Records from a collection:
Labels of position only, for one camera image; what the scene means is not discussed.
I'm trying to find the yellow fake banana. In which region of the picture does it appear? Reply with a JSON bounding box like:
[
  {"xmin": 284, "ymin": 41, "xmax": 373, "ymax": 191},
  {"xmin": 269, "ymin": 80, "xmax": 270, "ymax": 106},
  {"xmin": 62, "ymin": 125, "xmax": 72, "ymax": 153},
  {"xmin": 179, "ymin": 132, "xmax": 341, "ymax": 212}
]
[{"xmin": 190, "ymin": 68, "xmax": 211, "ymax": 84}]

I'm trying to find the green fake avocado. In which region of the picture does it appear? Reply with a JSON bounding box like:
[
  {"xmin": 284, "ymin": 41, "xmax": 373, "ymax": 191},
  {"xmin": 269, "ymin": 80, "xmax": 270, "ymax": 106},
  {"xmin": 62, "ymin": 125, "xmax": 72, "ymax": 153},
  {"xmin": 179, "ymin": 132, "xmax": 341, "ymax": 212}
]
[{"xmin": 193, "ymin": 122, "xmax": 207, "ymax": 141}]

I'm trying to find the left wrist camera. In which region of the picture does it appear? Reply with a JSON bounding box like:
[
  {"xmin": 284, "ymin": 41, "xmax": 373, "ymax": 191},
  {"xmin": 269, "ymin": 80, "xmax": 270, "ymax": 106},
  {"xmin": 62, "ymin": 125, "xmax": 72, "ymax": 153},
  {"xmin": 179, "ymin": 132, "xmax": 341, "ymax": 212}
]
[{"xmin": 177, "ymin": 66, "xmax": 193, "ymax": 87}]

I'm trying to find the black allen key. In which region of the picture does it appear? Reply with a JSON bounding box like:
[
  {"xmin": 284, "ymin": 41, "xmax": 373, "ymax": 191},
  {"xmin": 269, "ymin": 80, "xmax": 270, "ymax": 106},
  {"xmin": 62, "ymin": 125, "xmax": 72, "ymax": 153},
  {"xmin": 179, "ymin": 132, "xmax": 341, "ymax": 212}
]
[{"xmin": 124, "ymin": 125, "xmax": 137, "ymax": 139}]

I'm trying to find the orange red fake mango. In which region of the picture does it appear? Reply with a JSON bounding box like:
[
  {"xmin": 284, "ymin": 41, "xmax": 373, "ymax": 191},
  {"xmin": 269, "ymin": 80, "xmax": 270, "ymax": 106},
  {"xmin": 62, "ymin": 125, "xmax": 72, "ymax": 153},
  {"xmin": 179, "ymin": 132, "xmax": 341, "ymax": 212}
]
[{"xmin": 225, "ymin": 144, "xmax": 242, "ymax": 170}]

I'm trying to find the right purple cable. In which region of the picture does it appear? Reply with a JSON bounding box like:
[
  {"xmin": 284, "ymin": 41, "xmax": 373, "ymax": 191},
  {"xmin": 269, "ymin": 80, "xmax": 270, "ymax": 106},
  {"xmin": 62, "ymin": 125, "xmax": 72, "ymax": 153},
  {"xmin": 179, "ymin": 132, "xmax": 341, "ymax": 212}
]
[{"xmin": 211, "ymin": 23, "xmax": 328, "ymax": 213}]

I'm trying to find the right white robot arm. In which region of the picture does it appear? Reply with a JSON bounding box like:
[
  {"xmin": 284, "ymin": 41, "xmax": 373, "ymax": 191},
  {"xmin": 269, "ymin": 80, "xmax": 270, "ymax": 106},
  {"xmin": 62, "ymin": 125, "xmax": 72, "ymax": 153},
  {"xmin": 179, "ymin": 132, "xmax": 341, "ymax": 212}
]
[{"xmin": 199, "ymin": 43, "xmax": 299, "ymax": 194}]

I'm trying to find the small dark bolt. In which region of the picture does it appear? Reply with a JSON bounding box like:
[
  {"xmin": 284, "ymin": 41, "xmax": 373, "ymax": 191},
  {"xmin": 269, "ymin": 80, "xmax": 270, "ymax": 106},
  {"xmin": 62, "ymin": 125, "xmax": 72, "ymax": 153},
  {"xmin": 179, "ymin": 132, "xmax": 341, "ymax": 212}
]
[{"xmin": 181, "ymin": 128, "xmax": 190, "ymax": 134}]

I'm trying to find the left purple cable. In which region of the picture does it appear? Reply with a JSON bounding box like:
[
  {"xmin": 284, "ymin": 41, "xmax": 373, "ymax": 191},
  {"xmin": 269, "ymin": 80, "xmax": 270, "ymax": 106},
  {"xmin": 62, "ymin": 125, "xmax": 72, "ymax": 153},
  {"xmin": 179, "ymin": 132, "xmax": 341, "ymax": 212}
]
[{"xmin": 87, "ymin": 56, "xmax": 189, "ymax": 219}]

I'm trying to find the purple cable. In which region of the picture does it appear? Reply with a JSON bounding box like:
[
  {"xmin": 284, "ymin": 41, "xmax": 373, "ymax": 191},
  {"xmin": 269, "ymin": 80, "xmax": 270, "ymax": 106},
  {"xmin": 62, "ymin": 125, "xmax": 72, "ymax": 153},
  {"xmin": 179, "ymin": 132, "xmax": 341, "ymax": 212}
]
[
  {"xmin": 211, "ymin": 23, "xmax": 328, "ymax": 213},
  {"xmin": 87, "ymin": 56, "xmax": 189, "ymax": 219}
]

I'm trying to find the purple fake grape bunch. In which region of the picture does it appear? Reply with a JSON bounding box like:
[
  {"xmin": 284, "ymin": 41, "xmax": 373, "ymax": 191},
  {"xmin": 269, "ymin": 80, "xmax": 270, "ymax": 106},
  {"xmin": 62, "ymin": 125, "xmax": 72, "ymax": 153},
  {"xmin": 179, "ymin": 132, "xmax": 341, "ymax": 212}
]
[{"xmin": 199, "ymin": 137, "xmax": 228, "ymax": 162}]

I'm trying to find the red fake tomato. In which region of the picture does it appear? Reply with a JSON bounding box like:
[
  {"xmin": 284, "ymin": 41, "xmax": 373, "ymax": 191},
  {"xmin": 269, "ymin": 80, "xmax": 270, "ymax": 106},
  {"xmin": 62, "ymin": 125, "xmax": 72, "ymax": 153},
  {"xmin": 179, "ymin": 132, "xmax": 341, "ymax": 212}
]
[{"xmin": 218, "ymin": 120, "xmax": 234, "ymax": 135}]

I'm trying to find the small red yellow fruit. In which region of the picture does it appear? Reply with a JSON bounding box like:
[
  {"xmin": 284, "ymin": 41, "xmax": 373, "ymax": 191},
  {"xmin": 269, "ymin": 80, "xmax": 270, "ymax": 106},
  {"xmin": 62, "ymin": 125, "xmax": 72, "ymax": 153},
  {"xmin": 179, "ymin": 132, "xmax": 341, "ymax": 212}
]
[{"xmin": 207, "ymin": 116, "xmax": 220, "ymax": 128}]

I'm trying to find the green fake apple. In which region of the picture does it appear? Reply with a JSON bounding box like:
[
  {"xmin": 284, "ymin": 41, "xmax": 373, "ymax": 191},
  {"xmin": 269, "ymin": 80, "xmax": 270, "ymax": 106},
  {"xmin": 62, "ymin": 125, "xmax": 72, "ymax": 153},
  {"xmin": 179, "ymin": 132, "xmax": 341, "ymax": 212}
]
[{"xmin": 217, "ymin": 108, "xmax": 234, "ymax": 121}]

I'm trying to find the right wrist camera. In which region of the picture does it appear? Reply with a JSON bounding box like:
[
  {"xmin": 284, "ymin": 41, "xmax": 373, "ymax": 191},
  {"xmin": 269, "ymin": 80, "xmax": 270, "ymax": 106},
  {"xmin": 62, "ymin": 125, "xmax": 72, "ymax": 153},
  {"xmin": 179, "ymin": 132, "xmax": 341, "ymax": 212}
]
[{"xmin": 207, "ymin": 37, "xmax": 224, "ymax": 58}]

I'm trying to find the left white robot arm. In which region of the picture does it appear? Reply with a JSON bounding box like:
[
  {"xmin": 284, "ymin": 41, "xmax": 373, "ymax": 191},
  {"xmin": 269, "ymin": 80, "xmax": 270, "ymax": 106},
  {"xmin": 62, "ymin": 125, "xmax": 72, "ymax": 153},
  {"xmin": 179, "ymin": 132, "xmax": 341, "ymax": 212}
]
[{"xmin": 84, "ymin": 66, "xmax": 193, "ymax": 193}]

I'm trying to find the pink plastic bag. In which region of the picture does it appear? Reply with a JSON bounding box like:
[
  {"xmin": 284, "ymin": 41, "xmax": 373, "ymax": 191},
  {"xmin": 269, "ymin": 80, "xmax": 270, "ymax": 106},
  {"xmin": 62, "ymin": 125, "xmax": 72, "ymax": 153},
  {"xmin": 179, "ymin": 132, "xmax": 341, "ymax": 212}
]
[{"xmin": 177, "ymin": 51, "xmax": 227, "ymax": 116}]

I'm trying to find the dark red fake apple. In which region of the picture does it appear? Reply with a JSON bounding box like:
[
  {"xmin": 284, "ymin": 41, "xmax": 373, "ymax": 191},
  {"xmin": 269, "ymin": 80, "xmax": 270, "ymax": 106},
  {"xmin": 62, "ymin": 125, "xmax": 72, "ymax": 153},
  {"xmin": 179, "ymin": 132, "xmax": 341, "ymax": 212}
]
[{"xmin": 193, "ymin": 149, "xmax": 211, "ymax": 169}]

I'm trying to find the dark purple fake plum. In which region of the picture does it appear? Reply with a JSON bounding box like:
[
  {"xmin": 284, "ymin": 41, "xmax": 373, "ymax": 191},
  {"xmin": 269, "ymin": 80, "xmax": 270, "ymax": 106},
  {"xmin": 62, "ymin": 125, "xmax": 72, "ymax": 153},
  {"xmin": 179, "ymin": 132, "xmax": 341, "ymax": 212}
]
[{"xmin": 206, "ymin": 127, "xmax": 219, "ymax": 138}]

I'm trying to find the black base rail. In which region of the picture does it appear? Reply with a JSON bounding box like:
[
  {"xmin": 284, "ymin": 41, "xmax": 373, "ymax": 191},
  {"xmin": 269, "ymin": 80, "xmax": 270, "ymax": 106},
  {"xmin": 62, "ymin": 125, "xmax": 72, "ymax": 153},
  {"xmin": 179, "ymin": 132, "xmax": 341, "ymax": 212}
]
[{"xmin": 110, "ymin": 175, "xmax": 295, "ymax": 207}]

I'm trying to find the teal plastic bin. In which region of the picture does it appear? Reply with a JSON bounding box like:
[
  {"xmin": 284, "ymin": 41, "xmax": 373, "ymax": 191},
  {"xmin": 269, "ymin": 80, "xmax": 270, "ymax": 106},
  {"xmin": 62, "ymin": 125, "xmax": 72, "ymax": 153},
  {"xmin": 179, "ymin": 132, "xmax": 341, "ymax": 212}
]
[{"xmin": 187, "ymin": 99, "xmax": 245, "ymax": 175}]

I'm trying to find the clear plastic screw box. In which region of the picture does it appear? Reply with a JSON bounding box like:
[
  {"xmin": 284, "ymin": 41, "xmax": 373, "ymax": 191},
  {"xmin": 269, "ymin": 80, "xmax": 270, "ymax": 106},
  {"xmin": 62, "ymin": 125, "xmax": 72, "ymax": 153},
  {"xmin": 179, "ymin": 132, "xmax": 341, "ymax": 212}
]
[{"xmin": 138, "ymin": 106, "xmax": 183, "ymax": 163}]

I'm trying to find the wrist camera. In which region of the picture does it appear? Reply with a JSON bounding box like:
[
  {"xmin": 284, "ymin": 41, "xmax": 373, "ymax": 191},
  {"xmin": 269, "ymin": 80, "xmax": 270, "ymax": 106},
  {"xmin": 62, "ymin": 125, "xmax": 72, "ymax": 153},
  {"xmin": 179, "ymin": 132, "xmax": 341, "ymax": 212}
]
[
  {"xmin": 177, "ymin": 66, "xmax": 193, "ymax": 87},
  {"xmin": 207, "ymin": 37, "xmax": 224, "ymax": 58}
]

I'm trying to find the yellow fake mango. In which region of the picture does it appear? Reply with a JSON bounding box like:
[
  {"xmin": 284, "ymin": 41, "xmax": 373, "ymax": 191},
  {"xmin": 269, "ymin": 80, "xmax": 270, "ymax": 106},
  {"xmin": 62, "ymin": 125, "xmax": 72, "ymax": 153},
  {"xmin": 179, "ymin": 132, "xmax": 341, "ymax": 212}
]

Required action.
Reproduce every line of the records containing the string "right".

Solution to the problem.
I'm trying to find the right purple cable. In which region of the picture does it appear? Reply with a JSON bounding box like:
I'm trying to find the right white robot arm. In which region of the picture does it appear? Reply with a JSON bounding box like:
I'm trying to find the right wrist camera. In which region of the picture does it appear? Reply with a JSON bounding box like:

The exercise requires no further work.